14 October 2009 / by Rachael Stiles
Self-certification mortgages are expected to meet their final end next week when the Financial Services Authority releases its mortgage market review, Moneyfacts has said.
Originally designed to help people who could not prove their income because they were self-employed, contract workers, or had several sources of income, self-cert mortgages have largely been blamed as one of them major catalysts for the mortgage crisis.
In addition to sub-prime mortgages, the main culprit in the housing crash, self-cert mortgages have allowed borrowers to take out home loans without having to prove that they can afford to repay them.
When the housing bubble burst again in July 2007, there were 860 mortgages available through self-certification, or 23 per cent of the total 3,803 prime mortgages available at the time, according to Moneyfacts’ data.
Today, however, just two self-cert mortgages remain on the market, which are only available to self-employed applicants, as lenders have turned away from the risks associated with self-cert and sub-prime mortgages and introduced much stricter lending criteria.

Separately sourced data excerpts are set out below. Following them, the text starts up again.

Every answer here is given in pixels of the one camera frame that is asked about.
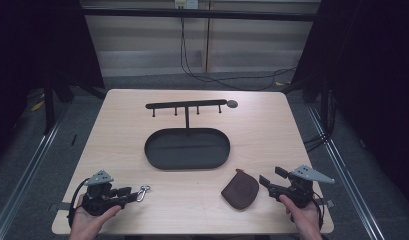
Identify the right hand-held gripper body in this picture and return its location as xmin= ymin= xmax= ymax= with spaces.
xmin=269 ymin=164 xmax=336 ymax=209

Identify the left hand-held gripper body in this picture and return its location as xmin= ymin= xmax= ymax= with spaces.
xmin=81 ymin=169 xmax=128 ymax=216

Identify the silver carabiner keychain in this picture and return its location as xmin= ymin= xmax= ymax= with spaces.
xmin=136 ymin=185 xmax=151 ymax=203

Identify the brown leather pouch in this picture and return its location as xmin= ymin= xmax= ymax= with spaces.
xmin=220 ymin=168 xmax=260 ymax=211

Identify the black hook rack with tray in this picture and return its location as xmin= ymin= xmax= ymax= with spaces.
xmin=144 ymin=99 xmax=239 ymax=171

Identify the person's left hand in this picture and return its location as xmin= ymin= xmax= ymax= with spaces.
xmin=68 ymin=194 xmax=122 ymax=240

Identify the person's right hand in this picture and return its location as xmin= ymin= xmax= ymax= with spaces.
xmin=279 ymin=194 xmax=324 ymax=240

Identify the black curtain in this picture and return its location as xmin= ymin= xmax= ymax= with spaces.
xmin=0 ymin=0 xmax=105 ymax=168
xmin=290 ymin=0 xmax=409 ymax=209

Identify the black horizontal metal bar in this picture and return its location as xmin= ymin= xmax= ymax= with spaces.
xmin=81 ymin=8 xmax=318 ymax=23

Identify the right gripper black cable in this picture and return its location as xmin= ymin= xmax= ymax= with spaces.
xmin=311 ymin=196 xmax=326 ymax=231

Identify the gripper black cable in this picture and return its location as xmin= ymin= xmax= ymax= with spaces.
xmin=67 ymin=178 xmax=90 ymax=228
xmin=311 ymin=196 xmax=326 ymax=231

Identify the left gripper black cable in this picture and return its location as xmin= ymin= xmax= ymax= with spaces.
xmin=67 ymin=178 xmax=90 ymax=228

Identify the black floor cable bundle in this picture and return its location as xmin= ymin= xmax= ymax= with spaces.
xmin=303 ymin=89 xmax=337 ymax=153

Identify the metal floor rail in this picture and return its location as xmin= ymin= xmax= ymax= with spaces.
xmin=0 ymin=109 xmax=68 ymax=240
xmin=306 ymin=105 xmax=388 ymax=240

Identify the black hanging wall cable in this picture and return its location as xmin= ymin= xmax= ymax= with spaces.
xmin=179 ymin=16 xmax=298 ymax=92

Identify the white wall outlet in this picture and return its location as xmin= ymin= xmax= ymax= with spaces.
xmin=174 ymin=0 xmax=200 ymax=10

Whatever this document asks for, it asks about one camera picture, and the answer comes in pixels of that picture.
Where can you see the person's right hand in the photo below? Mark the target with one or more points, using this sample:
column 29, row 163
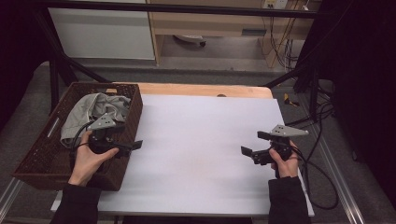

Darren Cook, spokesperson at Moneyfacts.co.uk, said that there could have been a valid role for self-cert in the mortgage market, “but only if the product was prudently assessed for realistic declarations and sold to people whom it was originally designed to assist in the first place.”
Because these types of loans have shown themselves to be one of the main catalysts of the mortgage crisis, they belong only in “the history books of personal finance,” Mr Cook said.